Work instruction
How many lines in this data contain the string "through"? Reply with the number only.

Extracted entries
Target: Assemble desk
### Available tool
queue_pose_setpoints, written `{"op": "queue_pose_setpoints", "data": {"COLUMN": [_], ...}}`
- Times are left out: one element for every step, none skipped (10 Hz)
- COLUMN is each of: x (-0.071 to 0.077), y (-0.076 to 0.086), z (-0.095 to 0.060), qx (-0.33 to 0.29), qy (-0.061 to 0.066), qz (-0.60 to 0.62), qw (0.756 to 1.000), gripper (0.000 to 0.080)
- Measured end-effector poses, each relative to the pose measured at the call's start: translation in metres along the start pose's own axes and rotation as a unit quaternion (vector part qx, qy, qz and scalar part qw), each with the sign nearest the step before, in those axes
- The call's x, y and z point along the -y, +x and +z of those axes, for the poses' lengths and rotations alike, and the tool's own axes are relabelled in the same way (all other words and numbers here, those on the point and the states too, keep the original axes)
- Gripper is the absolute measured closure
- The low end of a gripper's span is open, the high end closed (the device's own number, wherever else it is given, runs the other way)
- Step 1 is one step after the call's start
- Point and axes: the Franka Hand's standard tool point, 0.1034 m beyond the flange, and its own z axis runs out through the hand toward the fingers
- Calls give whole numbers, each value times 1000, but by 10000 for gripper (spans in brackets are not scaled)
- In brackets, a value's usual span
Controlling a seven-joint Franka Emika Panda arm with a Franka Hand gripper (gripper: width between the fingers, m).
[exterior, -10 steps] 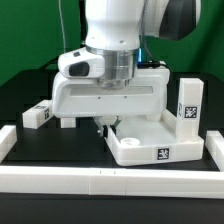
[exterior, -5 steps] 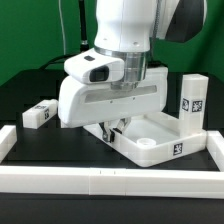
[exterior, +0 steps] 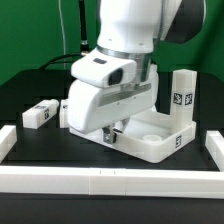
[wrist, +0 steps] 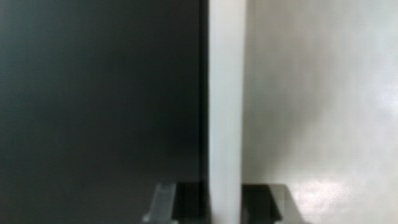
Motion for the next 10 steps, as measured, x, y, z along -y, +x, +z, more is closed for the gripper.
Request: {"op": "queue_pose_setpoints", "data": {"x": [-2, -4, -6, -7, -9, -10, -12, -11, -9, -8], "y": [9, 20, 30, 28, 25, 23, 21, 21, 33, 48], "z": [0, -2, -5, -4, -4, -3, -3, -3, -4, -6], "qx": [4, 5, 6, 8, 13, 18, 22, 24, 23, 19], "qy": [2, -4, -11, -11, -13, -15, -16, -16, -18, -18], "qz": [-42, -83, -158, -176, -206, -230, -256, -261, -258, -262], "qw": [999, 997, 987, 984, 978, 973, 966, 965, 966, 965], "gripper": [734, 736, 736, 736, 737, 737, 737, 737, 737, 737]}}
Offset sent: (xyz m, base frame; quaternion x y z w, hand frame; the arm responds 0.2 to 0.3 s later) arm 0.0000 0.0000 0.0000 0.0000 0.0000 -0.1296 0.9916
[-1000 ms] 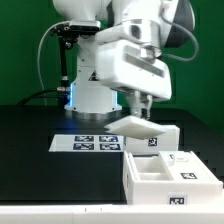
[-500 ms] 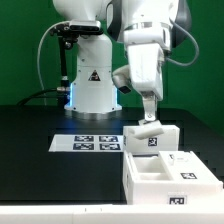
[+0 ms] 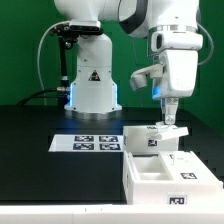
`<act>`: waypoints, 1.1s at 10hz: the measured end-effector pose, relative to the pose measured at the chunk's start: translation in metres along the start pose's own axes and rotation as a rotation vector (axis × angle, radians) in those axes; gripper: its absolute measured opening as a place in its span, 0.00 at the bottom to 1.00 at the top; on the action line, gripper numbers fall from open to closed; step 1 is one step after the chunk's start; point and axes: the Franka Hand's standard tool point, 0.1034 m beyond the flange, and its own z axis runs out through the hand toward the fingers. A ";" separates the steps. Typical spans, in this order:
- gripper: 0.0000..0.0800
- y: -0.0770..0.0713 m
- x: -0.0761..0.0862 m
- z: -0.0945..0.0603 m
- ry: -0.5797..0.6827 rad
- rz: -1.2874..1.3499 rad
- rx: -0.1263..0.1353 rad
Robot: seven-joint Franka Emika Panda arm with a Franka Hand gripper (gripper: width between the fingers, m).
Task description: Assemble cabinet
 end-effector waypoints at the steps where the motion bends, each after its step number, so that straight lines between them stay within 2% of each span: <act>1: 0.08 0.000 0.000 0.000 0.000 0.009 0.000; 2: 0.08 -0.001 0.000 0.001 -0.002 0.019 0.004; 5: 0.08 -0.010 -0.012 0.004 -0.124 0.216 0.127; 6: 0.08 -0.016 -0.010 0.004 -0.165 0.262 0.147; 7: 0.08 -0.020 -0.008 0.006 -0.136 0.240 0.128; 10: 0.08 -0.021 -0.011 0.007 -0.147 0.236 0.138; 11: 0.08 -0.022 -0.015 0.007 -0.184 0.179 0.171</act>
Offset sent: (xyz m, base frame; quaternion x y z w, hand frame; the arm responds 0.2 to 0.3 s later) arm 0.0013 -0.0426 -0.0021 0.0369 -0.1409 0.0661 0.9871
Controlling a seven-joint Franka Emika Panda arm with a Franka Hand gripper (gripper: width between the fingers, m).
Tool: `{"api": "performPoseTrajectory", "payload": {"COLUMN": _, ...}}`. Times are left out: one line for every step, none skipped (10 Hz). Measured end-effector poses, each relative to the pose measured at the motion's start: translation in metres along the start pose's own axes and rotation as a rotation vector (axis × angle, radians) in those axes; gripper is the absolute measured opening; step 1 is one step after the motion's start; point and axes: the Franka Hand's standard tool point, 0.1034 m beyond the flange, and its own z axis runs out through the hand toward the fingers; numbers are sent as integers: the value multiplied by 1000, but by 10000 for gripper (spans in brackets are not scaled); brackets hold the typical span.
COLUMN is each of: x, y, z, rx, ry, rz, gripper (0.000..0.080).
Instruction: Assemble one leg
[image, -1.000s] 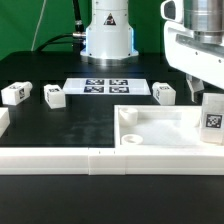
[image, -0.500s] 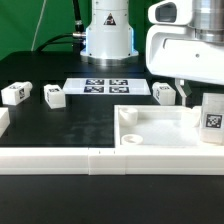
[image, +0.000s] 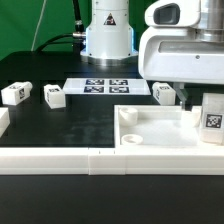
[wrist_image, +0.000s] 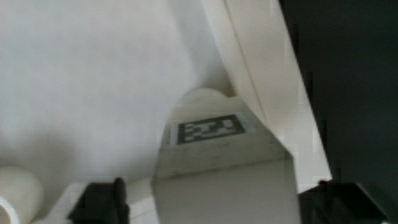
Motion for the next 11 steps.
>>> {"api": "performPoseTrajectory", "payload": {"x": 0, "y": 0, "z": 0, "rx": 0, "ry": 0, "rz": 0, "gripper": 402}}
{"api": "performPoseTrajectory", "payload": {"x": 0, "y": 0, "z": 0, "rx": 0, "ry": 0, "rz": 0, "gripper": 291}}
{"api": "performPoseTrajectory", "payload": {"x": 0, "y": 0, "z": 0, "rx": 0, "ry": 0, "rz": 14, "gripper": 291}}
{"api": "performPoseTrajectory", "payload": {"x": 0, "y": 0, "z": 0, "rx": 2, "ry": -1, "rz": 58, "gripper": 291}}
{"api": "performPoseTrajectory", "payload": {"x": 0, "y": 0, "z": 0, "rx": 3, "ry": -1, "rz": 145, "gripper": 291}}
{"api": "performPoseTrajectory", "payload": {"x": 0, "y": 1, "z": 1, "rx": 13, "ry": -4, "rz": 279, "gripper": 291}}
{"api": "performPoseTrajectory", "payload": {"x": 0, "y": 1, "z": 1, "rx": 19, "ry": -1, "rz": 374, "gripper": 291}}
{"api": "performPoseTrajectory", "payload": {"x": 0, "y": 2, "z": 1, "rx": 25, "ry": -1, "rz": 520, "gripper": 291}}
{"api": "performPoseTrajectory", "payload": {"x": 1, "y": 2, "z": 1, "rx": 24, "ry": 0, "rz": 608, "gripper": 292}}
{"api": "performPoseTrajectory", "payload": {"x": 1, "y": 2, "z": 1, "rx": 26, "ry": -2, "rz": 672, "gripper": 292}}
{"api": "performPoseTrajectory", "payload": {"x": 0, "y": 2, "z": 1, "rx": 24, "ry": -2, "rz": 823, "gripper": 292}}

Output
3